HOW TO COMPLETE THIS TASK:
Leave out the pictures, and retype the remaining data exactly.

──────── DATASET EXTRACT ────────

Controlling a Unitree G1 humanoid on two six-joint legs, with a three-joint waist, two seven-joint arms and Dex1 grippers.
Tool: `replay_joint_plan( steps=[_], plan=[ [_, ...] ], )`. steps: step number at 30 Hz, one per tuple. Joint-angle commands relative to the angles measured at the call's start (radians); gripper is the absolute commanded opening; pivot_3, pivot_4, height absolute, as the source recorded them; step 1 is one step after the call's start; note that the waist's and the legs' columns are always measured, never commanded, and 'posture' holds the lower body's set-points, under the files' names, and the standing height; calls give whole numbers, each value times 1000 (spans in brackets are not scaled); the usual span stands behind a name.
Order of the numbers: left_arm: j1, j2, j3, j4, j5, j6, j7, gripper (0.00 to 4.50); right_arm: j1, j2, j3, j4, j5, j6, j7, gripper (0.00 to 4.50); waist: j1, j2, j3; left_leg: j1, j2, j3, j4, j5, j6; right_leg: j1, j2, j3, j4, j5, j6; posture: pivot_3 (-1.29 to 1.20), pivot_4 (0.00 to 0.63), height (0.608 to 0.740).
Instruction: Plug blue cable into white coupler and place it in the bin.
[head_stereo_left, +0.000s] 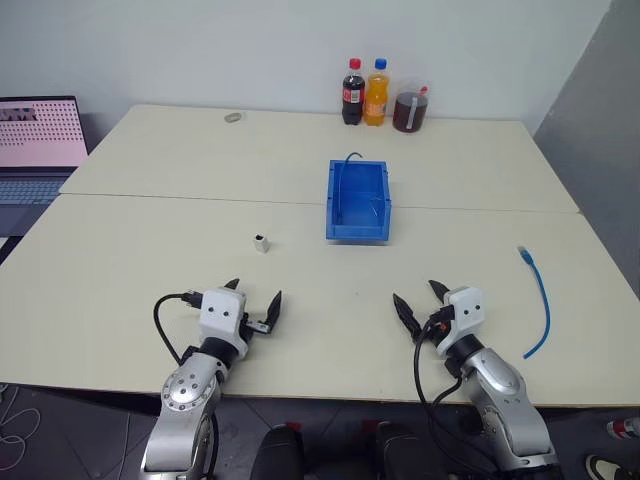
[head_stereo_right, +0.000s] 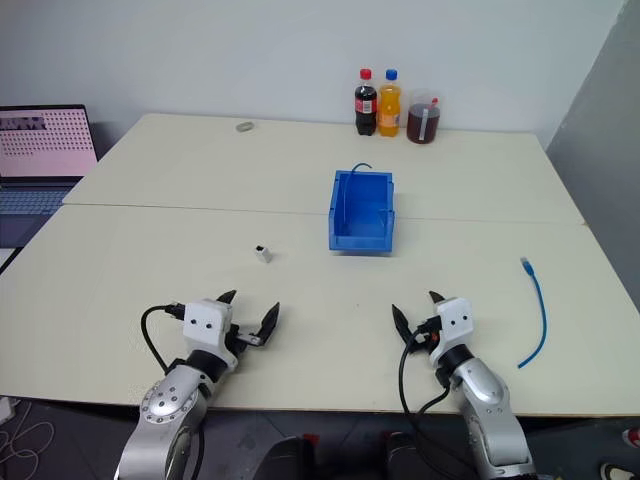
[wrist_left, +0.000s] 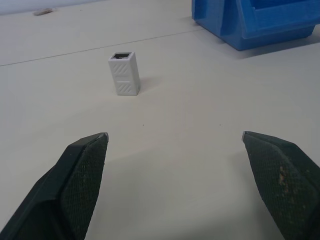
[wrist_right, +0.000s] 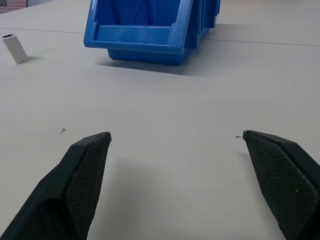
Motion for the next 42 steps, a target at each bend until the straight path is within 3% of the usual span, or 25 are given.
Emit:
replay_joint_plan(
  steps=[1, 14, 21, 29, 34, 42],
  plan=[
    [2, -5, -3, -25, -24, -12, -17, 4500, -8, -7, -14, -28, 5, -12, 4, 4489, 0, 0, 0, 0, 0, 0, 0, 0, 0, 0, 0, 0, 0, 0, 0, 0, 150, 740],
    [40, -9, 17, -22, -36, -78, -13, 4500, -26, -19, -10, -16, 3, -9, 16, 4489, 0, 0, 0, 0, 0, 0, 0, 0, 0, 0, 0, 0, 0, 0, 0, 0, 150, 740],
    [37, 10, 55, -8, -154, -134, -130, 4500, -35, -29, -19, -17, 2, -11, 21, 4489, 0, 0, 0, 0, 0, 0, 0, 0, 0, 0, 0, 0, 0, 0, 0, 0, 150, 740],
    [-86, 67, -10, 2, -185, -108, -265, 4500, -37, -45, -54, -66, 11, -1, 0, 4489, 2, 0, 0, 0, 0, 0, 0, 0, 0, 0, 0, -1, 0, 0, 0, 0, 150, 740],
    [-201, 98, -97, -11, -216, -38, -377, 4500, -39, -78, -158, -148, 31, 47, -46, 4489, 2, 0, 0, -1, 0, 0, 1, 0, 0, 0, 0, -1, 0, 0, 0, 0, 150, 740],
    [-413, 154, -300, -48, -247, 279, -512, 4500, -49, -217, -434, -197, 103, 273, -117, 4489, 2, 1, -1, -1, -1, -1, 1, 0, 0, 1, 0, -1, 0, 0, 0, 0, 150, 740]
  ],
)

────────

COMPLETED TASK:
Controlling a Unitree G1 humanoid on two six-joint legs, with a three-joint waist, two seven-joint arms and Dex1 grippers.
Tool: `replay_joint_plan( steps=[_], plan=[ [_, ...] ], )`. steps: step number at 30 Hz, one per tuple. Joint-angle commands relative to the angles measured at the call's start (radians); gripper is the absolute commanded opening; pivot_3, pivot_4, height absolute, as the source recorded them; step 1 is one step after the call's start; note that the waist's and the legs' columns are always measured, never commanded, and 'posture' holds the lower body's set-points, under the files' names, and the standing height; calls give whole numbers, each value times 1000 (spans in brackets are not scaled); the usual span stands behind a name.
Order of the numbers: left_arm: j1, j2, j3, j4, j5, j6, j7, gripper (0.00 to 4.50); right_arm: j1, j2, j3, j4, j5, j6, j7, gripper (0.00 to 4.50); waist: j1, j2, j3; left_leg: j1, j2, j3, j4, j5, j6; right_leg: j1, j2, j3, j4, j5, j6; posture: pivot_3 (-1.29 to 1.20), pivot_4 (0.00 to 0.63), height (0.608 to 0.740).
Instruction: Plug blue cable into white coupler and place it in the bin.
[head_stereo_left, +0.000s] 
[head_stereo_right, +0.000s] 
[wrist_left, +0.000s] 
[wrist_right, +0.000s] 
Motion for the next 42 steps, a target at each bend until the straight path is within 3% of the usual span, or 25 are given.
Emit:
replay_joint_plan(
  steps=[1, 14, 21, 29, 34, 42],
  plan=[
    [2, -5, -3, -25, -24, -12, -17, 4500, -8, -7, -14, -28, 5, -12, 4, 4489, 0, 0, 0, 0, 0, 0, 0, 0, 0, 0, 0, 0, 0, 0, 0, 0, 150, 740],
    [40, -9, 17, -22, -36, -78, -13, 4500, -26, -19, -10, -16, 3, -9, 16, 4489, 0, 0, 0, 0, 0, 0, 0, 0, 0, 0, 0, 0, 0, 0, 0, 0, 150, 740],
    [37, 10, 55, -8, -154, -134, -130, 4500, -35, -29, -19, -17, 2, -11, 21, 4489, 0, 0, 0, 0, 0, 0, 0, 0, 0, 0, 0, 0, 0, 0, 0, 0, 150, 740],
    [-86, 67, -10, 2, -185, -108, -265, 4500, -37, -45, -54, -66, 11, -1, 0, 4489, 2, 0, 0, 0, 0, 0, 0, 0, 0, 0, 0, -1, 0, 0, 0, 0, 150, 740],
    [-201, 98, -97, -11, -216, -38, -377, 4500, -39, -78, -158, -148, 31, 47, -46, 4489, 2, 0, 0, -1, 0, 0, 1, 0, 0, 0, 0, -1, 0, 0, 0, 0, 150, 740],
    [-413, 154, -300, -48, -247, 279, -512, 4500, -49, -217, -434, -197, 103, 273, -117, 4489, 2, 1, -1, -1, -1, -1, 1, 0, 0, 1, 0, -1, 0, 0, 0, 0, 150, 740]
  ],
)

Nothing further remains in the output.